Bosnie: Milorad Dodik fait une brève apparition au tribunal, son procès ajourné
Le chef politique des Serbes de Bosnie, Milorad Dodik, a fait une brève apparition mercredi à Sarajevo au premier jour de son procès, qui s'est ouvert quelques minutes avant d'être ajourné, ses avocats ayant demandé la délocalisation des débats dans sa ville de Banja Luka.
M. Dodik, 64 ans, doit être jugé pour non-respect de l'autorité du Haut représentant international chargé de veiller à l'application des accords de paix ayant mis un terme à la guerre interethnique (1992-1995) dans cette ex-république yougoslave.
L'incontournable chef de la Republika Srpska (RS), l'entité serbe de Bosnie, est le premier dirigeant politique à comparaître pour ces charges.

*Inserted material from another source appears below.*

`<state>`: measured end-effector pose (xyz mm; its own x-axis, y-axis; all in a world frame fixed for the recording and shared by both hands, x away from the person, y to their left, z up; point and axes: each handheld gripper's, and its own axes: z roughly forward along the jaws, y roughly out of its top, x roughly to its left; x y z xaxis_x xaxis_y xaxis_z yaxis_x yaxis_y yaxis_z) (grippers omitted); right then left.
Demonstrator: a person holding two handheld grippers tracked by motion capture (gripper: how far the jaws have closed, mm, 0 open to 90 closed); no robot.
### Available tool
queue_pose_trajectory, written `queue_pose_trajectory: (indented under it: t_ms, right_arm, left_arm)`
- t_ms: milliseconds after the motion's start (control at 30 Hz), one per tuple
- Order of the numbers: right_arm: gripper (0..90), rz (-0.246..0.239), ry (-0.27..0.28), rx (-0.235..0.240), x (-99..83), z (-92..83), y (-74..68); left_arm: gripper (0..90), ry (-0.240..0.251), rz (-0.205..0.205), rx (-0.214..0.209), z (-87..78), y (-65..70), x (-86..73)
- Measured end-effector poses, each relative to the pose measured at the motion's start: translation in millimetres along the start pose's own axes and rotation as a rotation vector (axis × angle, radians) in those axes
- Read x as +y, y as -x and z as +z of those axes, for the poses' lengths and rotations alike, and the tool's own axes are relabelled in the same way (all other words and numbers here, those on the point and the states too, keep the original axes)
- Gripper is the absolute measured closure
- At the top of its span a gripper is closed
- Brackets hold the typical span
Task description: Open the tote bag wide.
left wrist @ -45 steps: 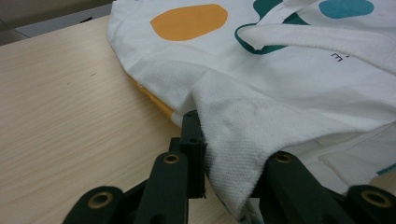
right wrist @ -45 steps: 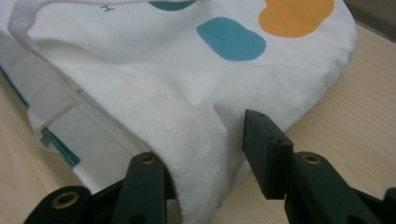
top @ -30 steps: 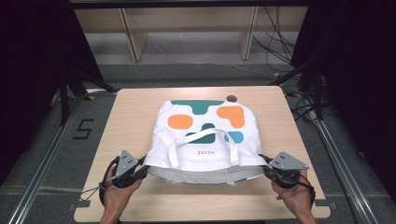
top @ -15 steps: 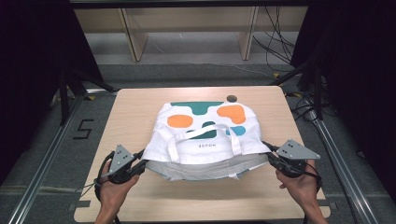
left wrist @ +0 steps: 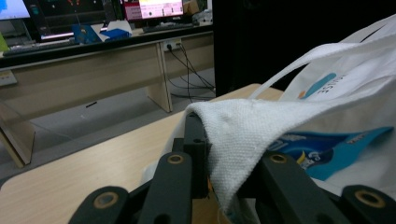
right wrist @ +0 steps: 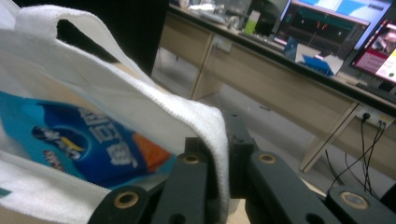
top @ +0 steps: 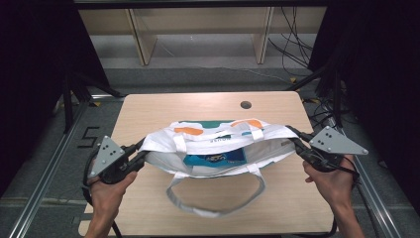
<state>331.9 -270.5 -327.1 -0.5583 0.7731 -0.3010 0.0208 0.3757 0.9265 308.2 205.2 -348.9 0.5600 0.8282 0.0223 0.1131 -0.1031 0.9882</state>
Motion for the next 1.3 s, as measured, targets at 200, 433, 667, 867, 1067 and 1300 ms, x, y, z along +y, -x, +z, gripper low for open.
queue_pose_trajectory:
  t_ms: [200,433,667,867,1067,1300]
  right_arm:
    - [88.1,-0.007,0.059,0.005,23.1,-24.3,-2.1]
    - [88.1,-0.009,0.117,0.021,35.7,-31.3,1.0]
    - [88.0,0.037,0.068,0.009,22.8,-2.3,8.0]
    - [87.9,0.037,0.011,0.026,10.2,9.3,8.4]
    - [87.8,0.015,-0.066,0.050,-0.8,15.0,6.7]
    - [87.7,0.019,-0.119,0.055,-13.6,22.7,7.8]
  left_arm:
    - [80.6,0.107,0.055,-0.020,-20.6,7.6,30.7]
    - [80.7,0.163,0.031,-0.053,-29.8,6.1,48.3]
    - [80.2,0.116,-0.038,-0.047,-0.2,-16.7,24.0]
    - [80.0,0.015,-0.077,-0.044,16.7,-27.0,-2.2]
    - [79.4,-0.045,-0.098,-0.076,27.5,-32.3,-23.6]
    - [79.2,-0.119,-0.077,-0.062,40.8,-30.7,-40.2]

Il risque jusqu'à cinq ans de prison et une interdiction d'activité politique.
Longuement applaudi à son arrivée dans la salle d'audience par un public composé de dirigeants politiques des Serbes de Bosnie, Milorad Dodik a refusé de se lever pour écouter les premiers mots du juge.
"Si vous refusez de vous lever, je pourrais prendre la décision de vous éloigner de la salle d'audience mais je ne le ferai pas cette fois-ci", a dit à l'accusé le juge Mirsad Strika. "Comme ça vous arrange", lui a répondu M. Dodik.
Au moment où le juge a demandé au Parquet de commencer la lecture de l'acte d'inculpation, l'avocat de M. Dodik, Me Goran Bubic, a réclamé le report du procès en attendant la décision concernant sa demande de délocaliser les débats devant un tribunal de Banja Luka, chef-lieu de la RS.
La cour doit rendre sa décision dans les prochains jours. S'il est maintenu à Sarajevo, le procès reprendra le 20 janvier.
En sortant du tribunal, M. Dodik a de nouveau dénoncé un "procès politique" rendu possible, selon lui, par l'intervention d'un "étranger qui modifie des décisions et impose des lois", en référence aux mesures prises dernièrement par le Haut représentant international, Christian Schmidt.
Il a au passage insulté le diplomate allemand et l'ambassadeur des Etats-Unis en Bosnie, Michael Murphy, deux hommes dont il a dénoncé "le comportement colonial" et qu'il accuse régulièrement d'être les instigateurs de son procès.
- "Séparation dans la paix" -
S'il se tient jusqu'au bout un jour, ce procès sera sans précédent en Bosnie, pays des Balkans qui continue à être rongé par ses divisions internes près de trois décennies après la fin de la guerre.
Milorad Dodik, admirateur du président russe Vladimir Poutine, est accusé d'avoir promulgué en juillet, en sa qualité de président de la RS, deux lois adoptées en juin par le Parlement de l'entité serbe et aussitôt annulées par Christian Schmidt.
Les textes disposaient que les arrêts de la Cour constitutionnelle bosnienne et les décisions du Haut représentant ne seraient plus respectés dans l'entité serbe.
En annulant ces lois, M. Schmidt a en même temps modifié le Code pénal du pays en y introduisant le délit de non-respect de ses propres décisions, ce qui a permis au Parquet d'inculper M. Dodik.
L'administrateur international, dont le poste a été créé par l'accord de paix de Dayton en 1995, est doté de pouvoirs discrétionnaires qui lui permettent d'imposer de lois ou de limoger des élus.
M. Dodik affirme que l'objectif du procès est de l'empêcher de faire de la politique parce qu'il s'oppose au renforcement de l'Etat central bosnien.
Aligné sur la position de Moscou, qui considère que M. Schmidt est "illégitime" car sa nomination n'a pas été validée par le Conseil de sécurité de l'ONU, comme celles de ses prédécesseurs, Milorad Dodik rejette l'autorité de l'homme politique allemand depuis son arrivée en Bosnie en 2021.
Christian Schmidt a été nommé par le Conseil de mise en œuvre de la paix (PIC), dominé par les puissances occidentales.
Sanctionné par les Etats-Unis et la Grande-Bretagne pour ses projets séparatistes, M. Dodik ne cesse ces derniers temps d'évoquer l'indépendance de son entité.
A l'occasion du 28e anniversaire de l'accord de paix, fin novembre, il a déclaré que le sort de la Bosnie serait scellé par une "séparation dans la paix".
"Le processus est lancé. Le train a quitté la gare et ne peut plus faire marche arrière, c'est définitif", a-t-il dit.